Estoy a punto de irme a Japón por tercera vez en el año. No voy a trabajar, ni a pasear, tampoco tengo un novio allá. Voy porque amo ir. Porque cuando estoy allá me siento entera y en paz. Porque ir me ayuda a escribir.
En Japón hay un concepto que se llama «wabisabi», que refleja mucho de la identidad local y está relacionado con la valoración de la belleza está en lo roto, lo incompleto y lo efímero. Para el wabisabi -como para el budismo- nada dura, nada está terminado y nada es perfecto. Esa filosofía es muy fácil de ver en los objetos, el diseño y la vida cotidiana: en Japón nada se descarta -se siguen usando teléfonos públicos y lavarropas de hace veinte años-, el diseño es asimétrico -muchas veces con una supuesta «mala terminación» o excesiva simplicidad-, los árboles crecen torcidos, las playas están llenas de algas y bancos de arena, los cerezos duran solo quince días en flor y se van. En otros países quizás sacaríamos los bancos de arena para poder bañarnos tranquilos en una playa paradisíaca o lograríamos que los cerezos florecieran más de quince días al año. En Japón eso no existe, no porque no quieran que la playa sea perfecta, sino porque para ellos, la playa es perfecta como es, con algas y peces dando vueltas.
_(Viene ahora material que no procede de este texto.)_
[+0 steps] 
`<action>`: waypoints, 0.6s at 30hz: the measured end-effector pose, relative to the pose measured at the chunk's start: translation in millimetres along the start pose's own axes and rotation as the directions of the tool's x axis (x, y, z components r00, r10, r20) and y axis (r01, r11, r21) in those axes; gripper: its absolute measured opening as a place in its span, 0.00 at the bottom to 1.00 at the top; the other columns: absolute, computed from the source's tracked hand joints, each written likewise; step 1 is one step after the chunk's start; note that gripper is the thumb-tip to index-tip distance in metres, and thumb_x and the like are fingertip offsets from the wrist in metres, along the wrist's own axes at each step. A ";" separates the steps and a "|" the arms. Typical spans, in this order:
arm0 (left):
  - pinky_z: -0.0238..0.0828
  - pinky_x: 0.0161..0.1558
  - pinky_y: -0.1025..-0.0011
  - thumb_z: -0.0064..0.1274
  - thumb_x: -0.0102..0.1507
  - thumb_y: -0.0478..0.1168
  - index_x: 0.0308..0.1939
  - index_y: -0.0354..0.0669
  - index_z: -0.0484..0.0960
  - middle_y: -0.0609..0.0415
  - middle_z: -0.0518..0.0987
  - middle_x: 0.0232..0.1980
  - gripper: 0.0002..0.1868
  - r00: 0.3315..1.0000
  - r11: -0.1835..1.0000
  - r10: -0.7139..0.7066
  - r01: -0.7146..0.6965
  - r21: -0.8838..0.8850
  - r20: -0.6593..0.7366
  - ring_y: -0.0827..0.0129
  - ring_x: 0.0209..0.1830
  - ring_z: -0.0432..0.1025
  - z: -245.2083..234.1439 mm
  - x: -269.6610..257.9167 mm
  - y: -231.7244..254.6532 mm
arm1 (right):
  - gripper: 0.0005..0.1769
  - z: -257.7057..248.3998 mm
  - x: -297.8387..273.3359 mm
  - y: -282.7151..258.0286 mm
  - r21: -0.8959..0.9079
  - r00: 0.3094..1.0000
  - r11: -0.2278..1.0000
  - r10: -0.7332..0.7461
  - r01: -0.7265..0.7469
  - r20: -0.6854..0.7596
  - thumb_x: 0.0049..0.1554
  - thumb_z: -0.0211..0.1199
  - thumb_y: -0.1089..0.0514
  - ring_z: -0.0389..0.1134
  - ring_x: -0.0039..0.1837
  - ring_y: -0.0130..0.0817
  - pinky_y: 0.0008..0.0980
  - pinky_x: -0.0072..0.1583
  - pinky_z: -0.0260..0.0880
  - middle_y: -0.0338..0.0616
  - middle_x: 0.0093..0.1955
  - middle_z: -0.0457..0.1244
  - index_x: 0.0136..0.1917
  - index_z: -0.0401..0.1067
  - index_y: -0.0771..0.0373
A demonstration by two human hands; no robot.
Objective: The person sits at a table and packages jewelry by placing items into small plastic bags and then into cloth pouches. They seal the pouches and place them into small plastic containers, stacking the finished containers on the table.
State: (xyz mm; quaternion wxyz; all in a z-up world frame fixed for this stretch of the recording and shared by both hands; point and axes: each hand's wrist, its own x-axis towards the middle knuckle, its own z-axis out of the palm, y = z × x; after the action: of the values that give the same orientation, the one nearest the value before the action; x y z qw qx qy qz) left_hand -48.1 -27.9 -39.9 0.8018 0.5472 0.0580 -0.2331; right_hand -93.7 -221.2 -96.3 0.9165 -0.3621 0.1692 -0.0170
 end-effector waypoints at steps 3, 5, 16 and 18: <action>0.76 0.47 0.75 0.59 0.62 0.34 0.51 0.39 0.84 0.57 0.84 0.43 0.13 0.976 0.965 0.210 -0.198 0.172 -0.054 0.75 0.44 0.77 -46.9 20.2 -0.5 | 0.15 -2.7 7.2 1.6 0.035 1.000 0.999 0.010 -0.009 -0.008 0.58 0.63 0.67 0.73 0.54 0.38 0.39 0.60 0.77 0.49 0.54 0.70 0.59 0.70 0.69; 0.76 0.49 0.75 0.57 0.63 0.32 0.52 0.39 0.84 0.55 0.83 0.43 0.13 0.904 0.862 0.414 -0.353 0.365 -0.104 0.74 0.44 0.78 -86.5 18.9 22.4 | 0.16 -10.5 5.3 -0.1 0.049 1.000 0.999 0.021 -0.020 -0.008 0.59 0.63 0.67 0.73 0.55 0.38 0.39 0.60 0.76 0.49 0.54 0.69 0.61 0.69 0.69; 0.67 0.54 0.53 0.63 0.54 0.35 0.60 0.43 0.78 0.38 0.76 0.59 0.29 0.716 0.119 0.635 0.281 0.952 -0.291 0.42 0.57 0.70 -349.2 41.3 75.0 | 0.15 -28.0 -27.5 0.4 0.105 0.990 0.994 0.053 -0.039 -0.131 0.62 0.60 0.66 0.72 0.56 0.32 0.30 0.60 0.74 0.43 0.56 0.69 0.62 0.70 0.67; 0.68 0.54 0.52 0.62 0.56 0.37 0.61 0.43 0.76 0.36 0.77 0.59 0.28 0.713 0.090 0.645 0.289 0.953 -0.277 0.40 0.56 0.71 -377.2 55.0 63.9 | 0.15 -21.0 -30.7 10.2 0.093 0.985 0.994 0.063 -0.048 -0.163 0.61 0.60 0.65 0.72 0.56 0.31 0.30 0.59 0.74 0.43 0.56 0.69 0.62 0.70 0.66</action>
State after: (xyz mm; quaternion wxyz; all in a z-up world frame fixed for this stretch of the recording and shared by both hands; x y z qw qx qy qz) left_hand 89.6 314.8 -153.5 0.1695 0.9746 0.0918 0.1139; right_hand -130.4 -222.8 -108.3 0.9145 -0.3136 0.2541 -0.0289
El kintsugi, que es el arte de rescatar piezas rotas de porcelana con laca y oro puro, es la manifestación más clara del wabisabi. Así como en Japón hace muchos años los soldados mostraban orgullosos sus cicatrices porque eso significaba que habían peleado y sobrevivido, en Japón la porcelana no se tira, sino que se arregla con oro, porque es más valioso un objeto que ha sufrido que uno que no.
En septiembre, además de visitar todos los castillos y jardines sobre los que había leído cuando era chica, de ir a los festivales de verano en el río Sumida, de dormir en las aldeas antiguas en Gifu y con los monjes el Monte Koye, de jugar con los monos de la nieve en Nagano o de hacer la ruta alpina a bordo del tren Kurobe Gorge, cumplí un sueño que tenía desde hace treinta años y tomé clases de kintsugi con uno de los pocos maestros que quedan en el país, Showzi Tsukamoto.
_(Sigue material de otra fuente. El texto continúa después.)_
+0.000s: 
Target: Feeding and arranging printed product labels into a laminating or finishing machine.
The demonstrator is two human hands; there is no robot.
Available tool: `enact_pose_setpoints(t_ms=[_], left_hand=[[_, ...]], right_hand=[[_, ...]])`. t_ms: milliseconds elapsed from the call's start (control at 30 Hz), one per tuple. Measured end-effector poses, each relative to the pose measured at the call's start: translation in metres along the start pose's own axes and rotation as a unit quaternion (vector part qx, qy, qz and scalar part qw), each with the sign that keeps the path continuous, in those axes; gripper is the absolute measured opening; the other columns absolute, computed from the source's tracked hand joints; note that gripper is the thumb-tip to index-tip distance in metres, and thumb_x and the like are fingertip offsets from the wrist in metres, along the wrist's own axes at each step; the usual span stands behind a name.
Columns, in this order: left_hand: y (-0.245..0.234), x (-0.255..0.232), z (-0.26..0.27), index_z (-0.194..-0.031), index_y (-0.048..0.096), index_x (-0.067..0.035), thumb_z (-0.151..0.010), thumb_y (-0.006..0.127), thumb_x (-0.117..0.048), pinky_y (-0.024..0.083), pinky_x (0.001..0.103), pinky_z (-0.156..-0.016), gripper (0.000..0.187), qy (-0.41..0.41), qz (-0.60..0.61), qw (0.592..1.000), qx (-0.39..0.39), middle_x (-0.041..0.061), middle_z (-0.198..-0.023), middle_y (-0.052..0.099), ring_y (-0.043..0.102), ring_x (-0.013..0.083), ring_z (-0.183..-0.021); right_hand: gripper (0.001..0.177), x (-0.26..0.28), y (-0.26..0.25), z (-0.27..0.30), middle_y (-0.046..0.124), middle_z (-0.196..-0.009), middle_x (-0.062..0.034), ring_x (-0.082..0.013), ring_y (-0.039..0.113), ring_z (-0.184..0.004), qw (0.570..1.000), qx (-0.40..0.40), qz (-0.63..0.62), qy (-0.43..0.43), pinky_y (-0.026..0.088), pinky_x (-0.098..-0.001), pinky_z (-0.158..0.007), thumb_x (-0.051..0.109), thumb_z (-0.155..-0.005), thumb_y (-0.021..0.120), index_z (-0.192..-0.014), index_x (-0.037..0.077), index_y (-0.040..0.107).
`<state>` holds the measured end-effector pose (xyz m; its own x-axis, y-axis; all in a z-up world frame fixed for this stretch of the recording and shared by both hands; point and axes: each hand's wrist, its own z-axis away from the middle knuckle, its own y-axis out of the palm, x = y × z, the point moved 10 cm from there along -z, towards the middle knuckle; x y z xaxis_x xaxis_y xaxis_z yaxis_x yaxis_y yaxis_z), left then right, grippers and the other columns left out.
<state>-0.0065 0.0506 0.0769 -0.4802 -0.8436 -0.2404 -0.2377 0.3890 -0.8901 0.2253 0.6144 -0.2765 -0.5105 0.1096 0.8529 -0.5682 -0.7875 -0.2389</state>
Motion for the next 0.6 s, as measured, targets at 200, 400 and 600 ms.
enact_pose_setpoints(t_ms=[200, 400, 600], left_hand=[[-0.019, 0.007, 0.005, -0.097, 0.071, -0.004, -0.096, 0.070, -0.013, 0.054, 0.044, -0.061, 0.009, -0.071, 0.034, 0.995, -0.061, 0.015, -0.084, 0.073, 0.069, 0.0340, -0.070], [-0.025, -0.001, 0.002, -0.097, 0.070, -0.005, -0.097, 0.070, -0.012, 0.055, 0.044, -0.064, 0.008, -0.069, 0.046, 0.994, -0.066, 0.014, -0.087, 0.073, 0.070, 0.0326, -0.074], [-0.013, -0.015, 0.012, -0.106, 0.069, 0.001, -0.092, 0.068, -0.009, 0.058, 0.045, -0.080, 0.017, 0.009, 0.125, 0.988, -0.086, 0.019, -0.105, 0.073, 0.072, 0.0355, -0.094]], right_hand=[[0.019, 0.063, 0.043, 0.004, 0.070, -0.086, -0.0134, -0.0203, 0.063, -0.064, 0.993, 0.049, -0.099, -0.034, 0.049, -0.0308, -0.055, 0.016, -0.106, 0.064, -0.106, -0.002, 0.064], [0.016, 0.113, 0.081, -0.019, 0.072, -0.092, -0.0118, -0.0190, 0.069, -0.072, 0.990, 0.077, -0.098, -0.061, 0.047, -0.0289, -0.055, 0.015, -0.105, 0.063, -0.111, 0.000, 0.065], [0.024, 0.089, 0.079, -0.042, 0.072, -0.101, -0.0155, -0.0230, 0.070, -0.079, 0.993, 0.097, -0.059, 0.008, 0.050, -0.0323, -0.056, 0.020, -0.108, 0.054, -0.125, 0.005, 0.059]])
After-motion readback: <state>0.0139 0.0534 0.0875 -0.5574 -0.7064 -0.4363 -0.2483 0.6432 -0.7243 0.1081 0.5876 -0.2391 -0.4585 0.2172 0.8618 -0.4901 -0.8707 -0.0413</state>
Del maestro Tsukamoto aprendí que lo importante al reparar algo es encontrar el espíritu de lo que se quebró y hacerlo bello, no solo emparcharlo o volverlo a pegar. Que romperse es armarse de nuevo, es ser otro, es volver a empezar con todo lo que aprendimos cuando nos hicimos pedazos contra el piso.
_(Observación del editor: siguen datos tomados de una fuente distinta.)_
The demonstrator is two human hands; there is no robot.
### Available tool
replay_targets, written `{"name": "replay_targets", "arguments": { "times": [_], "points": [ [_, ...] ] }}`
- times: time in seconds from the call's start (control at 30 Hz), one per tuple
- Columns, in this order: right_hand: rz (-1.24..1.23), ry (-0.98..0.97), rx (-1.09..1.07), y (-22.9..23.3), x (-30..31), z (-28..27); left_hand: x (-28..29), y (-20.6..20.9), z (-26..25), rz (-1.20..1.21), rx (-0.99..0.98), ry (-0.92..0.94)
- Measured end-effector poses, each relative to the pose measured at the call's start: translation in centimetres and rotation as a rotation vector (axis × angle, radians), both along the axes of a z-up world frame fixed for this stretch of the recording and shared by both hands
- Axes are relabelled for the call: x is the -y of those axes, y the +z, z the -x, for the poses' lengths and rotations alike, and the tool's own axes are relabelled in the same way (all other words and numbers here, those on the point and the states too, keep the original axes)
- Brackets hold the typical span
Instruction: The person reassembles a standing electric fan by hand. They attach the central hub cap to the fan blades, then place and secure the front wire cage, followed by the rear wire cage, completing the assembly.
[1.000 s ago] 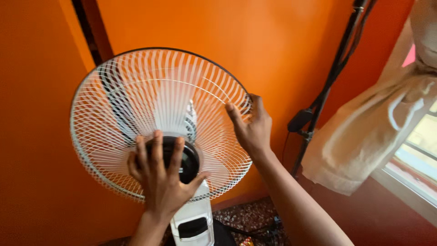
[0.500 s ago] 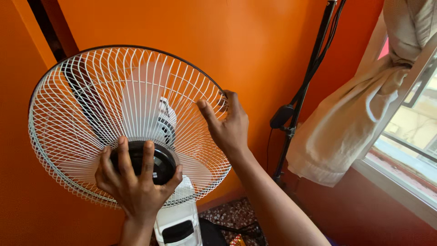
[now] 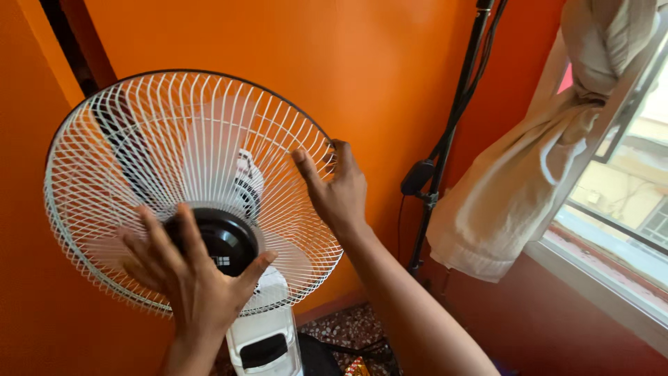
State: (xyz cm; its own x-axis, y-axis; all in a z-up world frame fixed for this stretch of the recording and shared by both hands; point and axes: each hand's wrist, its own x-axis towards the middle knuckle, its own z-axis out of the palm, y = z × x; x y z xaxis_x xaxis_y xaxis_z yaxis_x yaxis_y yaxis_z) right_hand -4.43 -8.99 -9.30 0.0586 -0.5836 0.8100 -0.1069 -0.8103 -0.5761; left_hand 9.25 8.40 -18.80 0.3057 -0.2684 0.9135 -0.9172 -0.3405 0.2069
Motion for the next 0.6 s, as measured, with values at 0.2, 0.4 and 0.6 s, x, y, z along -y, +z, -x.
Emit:
{"name": "replay_targets", "arguments": {
  "times": [0.2, 0.4, 0.6],
  "points": [
    [0.013, 0.008, 0.008, -0.5, 0.3, 0.3, 1.0, -1.1, 1.4, 0.04, 0.02, 0.027],
    [0.039, -0.005, 0.023, -0.9, 0.8, 0.4, 0.4, -1.8, -0.4, 0.067, 0.215, -0.023],
    [-0.02, 0.006, 0.037, -0.4, -0.1, 0.4, 1.0, -1.9, 0.0, 0.08, 0.177, 0.069]
  ]
}}
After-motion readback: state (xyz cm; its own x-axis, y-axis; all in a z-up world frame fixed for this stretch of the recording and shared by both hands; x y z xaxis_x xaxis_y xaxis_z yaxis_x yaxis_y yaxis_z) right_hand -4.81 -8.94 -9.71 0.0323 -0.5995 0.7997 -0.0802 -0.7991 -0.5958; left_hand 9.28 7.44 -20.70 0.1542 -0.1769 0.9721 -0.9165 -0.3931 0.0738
A pesar de que mi pieza era muy simple me llevó mucho trabajo y estoy segura de que mi forma de mirar el mundo ya no será la misma. Cuando terminamos de lijar y pulir, el maestro y yo tomamos té en sus cuencos kintsugi mientras contaba que significaba cada una de sus piezas. Mi preferida fue un cuenco marrón con ramas doradas que para él era un ciruelo en flor que se completaba con el té verde adentro, como si le crecieran hojas en la ceremonia del té.
Al final charlamos un rato largo, comimos dulces y nos despedimos. Me preguntó a que me dedicaba y le dije que era escritora, que había ido a Japón para volver a escribir. Entonces me preguntó si iba a escribir sobre esto y le dije que sí. Sonrió y me dijo «¿Viste que suerte? Si estos hubieran sido cuencos nuevos no tendríamos historias para contar».